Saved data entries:
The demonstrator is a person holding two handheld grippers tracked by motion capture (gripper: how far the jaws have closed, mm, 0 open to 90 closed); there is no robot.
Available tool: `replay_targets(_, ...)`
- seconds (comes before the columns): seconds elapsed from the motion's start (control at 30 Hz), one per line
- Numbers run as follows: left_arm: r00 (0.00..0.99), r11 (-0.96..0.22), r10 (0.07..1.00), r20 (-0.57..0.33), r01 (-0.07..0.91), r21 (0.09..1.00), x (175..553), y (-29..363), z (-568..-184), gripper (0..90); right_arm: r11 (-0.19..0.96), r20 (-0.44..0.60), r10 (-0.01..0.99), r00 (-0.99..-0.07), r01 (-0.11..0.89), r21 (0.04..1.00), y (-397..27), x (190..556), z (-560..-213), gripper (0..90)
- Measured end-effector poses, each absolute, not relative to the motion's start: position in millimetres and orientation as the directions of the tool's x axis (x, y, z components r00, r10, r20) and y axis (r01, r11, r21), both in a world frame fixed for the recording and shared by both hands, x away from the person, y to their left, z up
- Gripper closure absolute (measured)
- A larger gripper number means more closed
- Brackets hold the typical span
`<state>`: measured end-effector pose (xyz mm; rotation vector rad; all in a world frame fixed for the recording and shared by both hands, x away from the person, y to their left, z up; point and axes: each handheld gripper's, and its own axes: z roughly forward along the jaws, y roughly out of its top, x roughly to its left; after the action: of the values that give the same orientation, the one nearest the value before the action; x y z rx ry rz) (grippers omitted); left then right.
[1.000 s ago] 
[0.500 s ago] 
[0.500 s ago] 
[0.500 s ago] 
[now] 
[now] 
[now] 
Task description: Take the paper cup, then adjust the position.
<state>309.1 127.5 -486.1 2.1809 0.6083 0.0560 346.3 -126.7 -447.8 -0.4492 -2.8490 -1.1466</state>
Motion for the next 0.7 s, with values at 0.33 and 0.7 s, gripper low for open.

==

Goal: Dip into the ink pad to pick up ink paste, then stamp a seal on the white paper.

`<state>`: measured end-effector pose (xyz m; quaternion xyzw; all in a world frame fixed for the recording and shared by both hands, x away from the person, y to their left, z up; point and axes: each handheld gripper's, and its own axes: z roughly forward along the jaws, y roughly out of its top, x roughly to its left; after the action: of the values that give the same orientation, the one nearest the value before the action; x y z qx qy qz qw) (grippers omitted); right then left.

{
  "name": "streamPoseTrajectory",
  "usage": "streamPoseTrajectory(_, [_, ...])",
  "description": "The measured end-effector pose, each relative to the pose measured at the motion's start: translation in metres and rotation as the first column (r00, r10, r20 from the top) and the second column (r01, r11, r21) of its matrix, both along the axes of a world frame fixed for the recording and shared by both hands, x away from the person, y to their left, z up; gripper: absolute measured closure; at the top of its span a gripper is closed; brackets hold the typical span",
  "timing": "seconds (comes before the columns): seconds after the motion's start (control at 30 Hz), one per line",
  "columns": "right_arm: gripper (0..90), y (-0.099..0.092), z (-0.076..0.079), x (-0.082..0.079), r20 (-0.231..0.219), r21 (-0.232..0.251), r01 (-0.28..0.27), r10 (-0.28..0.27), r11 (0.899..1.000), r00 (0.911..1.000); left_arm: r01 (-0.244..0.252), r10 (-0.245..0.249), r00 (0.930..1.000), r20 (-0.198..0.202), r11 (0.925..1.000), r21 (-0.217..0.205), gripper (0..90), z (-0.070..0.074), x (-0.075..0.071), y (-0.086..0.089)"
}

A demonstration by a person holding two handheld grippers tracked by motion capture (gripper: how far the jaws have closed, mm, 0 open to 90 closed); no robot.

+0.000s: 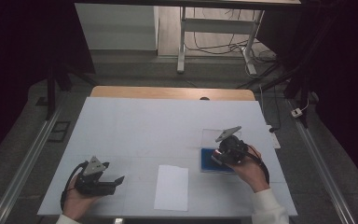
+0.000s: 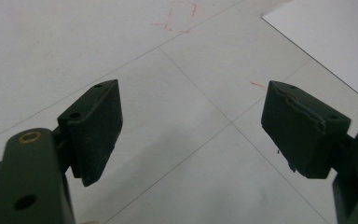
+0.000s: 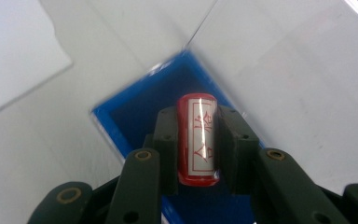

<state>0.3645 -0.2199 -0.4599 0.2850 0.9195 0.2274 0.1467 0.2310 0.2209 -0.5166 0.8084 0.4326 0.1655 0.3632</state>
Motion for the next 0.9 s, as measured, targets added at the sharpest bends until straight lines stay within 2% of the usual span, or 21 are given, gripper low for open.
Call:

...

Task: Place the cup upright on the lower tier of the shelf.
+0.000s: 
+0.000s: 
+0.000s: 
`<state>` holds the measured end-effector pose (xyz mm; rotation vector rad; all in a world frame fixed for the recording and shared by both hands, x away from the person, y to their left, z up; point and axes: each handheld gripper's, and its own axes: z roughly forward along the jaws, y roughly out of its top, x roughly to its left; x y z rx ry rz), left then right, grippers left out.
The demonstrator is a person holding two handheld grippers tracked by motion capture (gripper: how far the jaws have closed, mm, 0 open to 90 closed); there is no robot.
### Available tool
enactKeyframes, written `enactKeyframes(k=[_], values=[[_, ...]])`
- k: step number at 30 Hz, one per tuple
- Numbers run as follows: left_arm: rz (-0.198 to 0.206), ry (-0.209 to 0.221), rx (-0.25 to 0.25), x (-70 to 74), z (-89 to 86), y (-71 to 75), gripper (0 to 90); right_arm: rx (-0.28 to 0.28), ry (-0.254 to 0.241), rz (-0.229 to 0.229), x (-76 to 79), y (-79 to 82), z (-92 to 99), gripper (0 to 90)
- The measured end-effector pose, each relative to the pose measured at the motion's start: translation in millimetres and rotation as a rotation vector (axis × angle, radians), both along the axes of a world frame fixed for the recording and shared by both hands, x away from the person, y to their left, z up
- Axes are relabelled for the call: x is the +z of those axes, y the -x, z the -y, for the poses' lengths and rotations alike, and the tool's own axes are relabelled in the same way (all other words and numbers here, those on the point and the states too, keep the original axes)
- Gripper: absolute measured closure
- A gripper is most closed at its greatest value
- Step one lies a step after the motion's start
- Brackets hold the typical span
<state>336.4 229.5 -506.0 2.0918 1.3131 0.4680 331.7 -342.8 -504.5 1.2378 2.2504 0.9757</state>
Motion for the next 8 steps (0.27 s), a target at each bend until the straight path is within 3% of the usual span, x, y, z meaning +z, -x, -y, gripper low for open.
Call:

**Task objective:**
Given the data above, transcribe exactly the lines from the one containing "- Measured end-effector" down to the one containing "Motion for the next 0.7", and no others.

**Response area:**
- Measured end-effector poses, each absolute, not relative to the motion's start: position in millimetres and orientation as the directions of the tool's x axis (x, y, z components r00, r10, r20) and y axis (r01, r11, r21), both in a world frame fixed for the recording and shared by both hands, x away from the person, y to their left, z up
- Gripper closure absolute (measured)
- A larger gripper number means more closed
- Brackets hold the typical span
`<state>`: measured end-effector pose (xyz mm; rotation vector rad; all in a world frame fixed for the recording and shared by both hands, x away from the person, y to their left, z up; point and axes: each handheld gripper's, and its own axes: z roughly forward along the jaws, y roughly out of its top, x roughly to its left; after the action: of the values that give the same orientation, the one nearest the value before the action; x y z rx ry rz) (grippers omitted); left then right.
[1.000 s ago] 
[0.500 s ago] 
[0.500 s ago] 
[0.500 s ago] 
[now] 
[now] 
[now] 
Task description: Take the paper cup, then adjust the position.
<state>309.1 127.5 -486.1 2.1809 0.6083 0.0560 346.3 -126.7 -447.8 -0.4492 -2.8490 -1.1466</state>
Motion for the next 0.7 s, with values at 0.33 and 0.7 s, gripper low for open.

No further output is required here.